» Your instructions
Please give the count of lines below with the string "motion" in them, and no other words.

──────────────────────────────

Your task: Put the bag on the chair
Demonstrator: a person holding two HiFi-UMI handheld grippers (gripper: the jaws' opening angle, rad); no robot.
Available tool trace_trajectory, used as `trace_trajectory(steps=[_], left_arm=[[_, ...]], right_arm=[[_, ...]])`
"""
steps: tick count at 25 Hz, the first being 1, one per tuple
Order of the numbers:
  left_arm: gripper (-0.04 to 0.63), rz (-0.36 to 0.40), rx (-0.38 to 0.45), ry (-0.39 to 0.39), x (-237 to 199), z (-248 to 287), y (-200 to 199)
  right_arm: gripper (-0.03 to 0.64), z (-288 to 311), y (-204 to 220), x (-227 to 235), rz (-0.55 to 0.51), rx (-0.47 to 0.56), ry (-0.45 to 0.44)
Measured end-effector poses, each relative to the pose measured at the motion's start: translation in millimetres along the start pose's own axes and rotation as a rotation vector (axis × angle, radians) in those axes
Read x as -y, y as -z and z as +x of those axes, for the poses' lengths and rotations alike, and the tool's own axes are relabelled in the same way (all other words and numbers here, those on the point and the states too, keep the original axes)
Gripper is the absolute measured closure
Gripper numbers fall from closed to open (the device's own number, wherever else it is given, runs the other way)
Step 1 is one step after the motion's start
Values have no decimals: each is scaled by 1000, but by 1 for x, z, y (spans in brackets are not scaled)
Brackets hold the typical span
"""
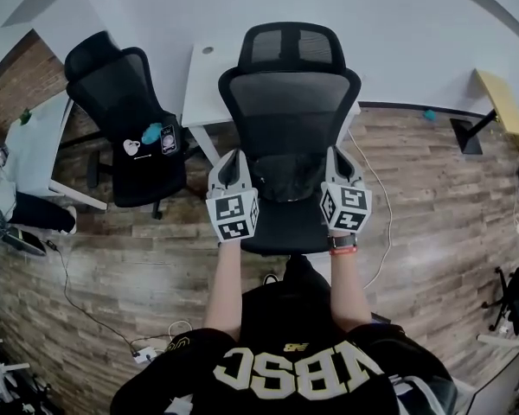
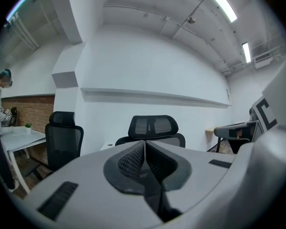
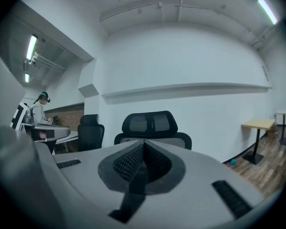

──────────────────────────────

» Finished task
2